Одному Масику хорошо, тёплый комочек мирно посапывает у меня на груди, спрятав мордочку в неглубокое декольте. Истинный мальчик по достоинству оценивает женские прелести, а его мурчание теперь для меня единственная услада.
— Ри-итка-а, — горланит мать и меня коробит от этого варианта имени. Или может всему виной мерзкий прокуренный голос некогда самой лучшей мамочки? — Оглохла, что ли? Иди открой.
Действительно, жаль что не оглохла и не ослепла до кучи, а лучше и сгинула бы вовсе, на радость родне. Так бы и повод новый нашёлся — пить по утрате.
Кто-то продолжает стучать в дверь: активно, немного требовательно, привлекая теперь уже и моё внимание. Нехотя перекладываю котенка на кровать, вступать в открытую конфронтацию с опустившимися местными жителями — это большая драма. Проще немного поработать швейцаром.
Визитер меня напрягает более, чем предполагалось, а я абсолютно не настроена выслушивать безгранично бесполезные оправдания, поэтому предпринимаю попытку захлопнуть дверь. Но моей ленивой реакции в противовес стоит излишняя наглость, а на пути к цели появляется носок кроссовки.
— Ногу убери, — пока еще просто словесно предупреждаю я. — Или хочешь, чтобы я Рогозину позвонила? Он уже вашему семейству как личный цербер.
— Рит, у меня проблемы. Помоги, пожалуйста!
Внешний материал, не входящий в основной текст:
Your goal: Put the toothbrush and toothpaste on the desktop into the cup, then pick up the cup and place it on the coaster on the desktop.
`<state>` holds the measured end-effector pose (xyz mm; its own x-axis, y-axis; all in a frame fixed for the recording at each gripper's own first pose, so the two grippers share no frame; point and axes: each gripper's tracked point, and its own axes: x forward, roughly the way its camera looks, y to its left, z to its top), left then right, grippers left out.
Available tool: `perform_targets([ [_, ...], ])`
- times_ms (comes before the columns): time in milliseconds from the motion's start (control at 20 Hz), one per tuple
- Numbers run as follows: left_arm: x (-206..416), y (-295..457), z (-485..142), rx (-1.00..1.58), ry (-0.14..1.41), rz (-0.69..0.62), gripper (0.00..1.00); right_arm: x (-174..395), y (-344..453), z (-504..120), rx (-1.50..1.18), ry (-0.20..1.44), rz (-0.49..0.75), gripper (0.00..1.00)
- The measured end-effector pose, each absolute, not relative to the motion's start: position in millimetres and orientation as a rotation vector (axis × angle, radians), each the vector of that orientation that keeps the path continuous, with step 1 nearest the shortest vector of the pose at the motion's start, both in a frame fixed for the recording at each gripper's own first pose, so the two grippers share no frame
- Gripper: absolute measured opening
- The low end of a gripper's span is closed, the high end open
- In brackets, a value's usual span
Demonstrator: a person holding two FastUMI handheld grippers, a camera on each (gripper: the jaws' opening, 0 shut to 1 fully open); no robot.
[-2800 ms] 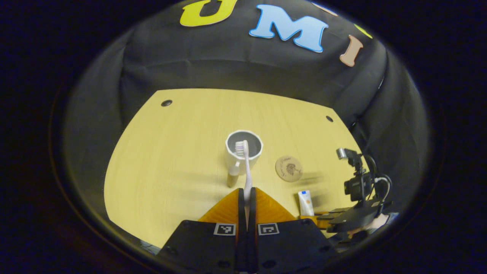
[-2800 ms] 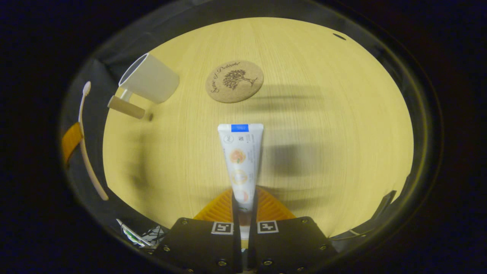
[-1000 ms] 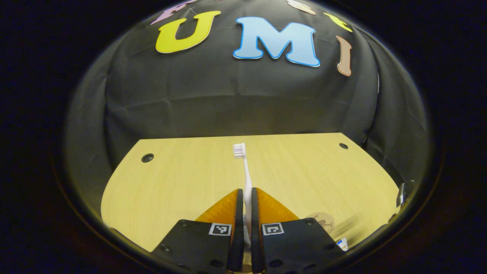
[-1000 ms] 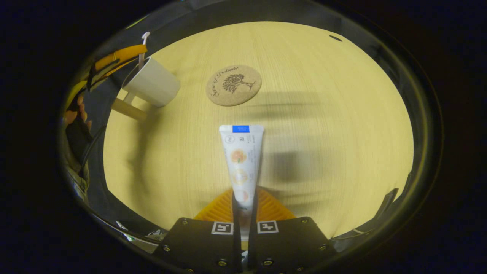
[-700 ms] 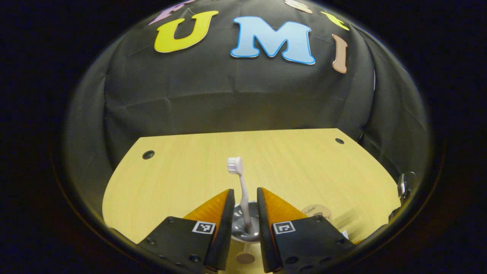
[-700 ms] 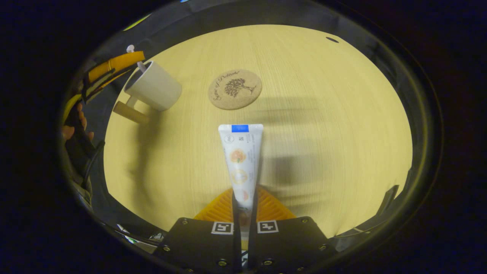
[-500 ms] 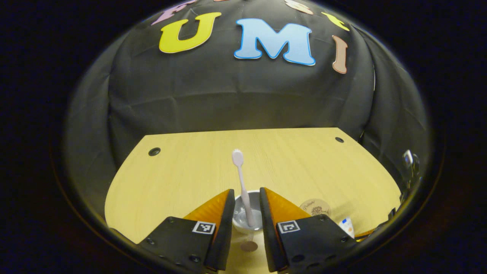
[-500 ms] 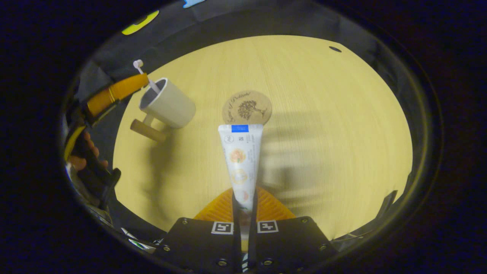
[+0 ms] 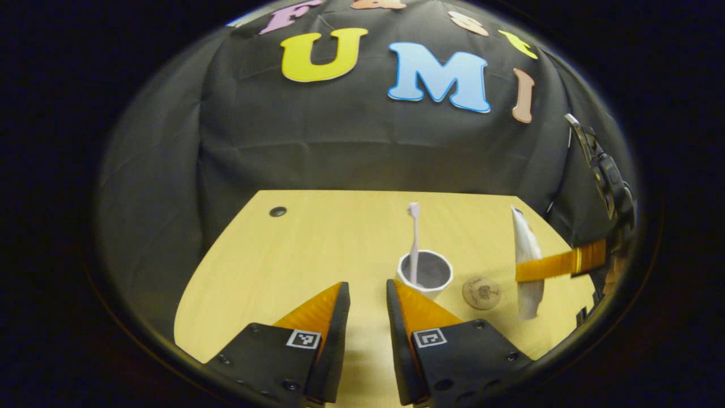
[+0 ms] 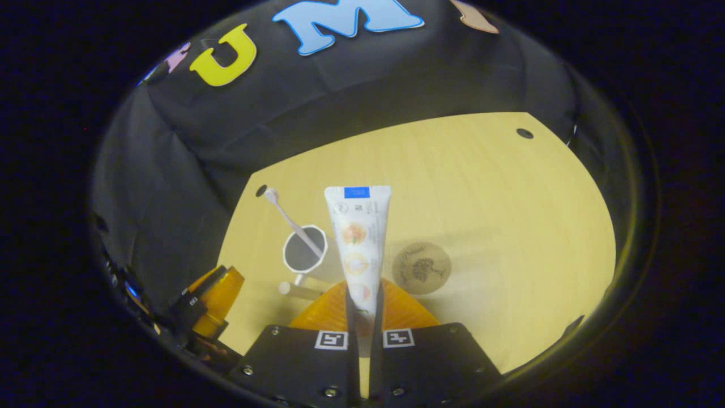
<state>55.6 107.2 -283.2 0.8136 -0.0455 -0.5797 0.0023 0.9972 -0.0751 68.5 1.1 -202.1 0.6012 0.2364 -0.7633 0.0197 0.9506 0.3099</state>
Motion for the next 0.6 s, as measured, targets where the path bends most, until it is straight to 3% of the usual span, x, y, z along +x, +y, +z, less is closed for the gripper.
perform_targets([
  [250,-4.4,168.7,-265.8,-0.076,0.618,0.086,0.51,79.4,-21.6,-161.7,0.334,0.883,0.162,0.08],
  [450,-45.6,197.4,-253.0,-0.081,0.617,0.147,0.51,76.5,-19.0,-163.9,0.335,0.827,0.18,0.08],
  [500,-52.4,201.7,-251.8,-0.086,0.615,0.159,0.51,77.4,-19.3,-163.8,0.336,0.807,0.184,0.12],
  [600,-62.7,208.7,-248.8,-0.091,0.611,0.178,0.45,78.2,-20.8,-161.2,0.329,0.764,0.181,0.08],
])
Умоляющая интонация звучит вполне искренне, с заметным надрывом, но вспомнив кто передо мной, а главное чей он брат, в моем милосердном сердце с треском захлопывается дверь, пуская трещину по вечно мешающему мне жить альтруизму.
— Сам себе помоги.
Вытолкать незваного гостя не получается, он с упорством бульдозера прет вперед и навалившись всей своей массой, практически вваливается в квартиру. Суетливо поправляет задравшийся край футболки, смотря на меня умоляюще своими жгучими карими глазами, выискивая хоть толику сострадания в моем скучающем выражении лица.
— Мать в загуле…
— Сочувствую, — перебиваю Юрку, не давая закончить, нервный смешок издевательски вырывается помимо моей воли. — Моя в запое, обнимемся? — шуточно развожу руки в приглашающем жесте обняться, как ни странно сосед моего веселья не разделяет.
— Дашка в ванной закрылась, рыдает там часа два уже. Просит таблетки, говорит ей плохо, — не сдерживая беспокойства в голосе, он почти не дыша вводит меня в курс дела, кратко освещая проблему. — А хрен его знает, вдруг травануться решила.
— Не мудрено, — грустная всепонимающая улыбка кривит мои губы, и я рада бы ошибаться, но увы семейные трудности у нас зеркальные, в таких условиях мрачные мысли, как рой пчелиный могут довести до сумасшествия.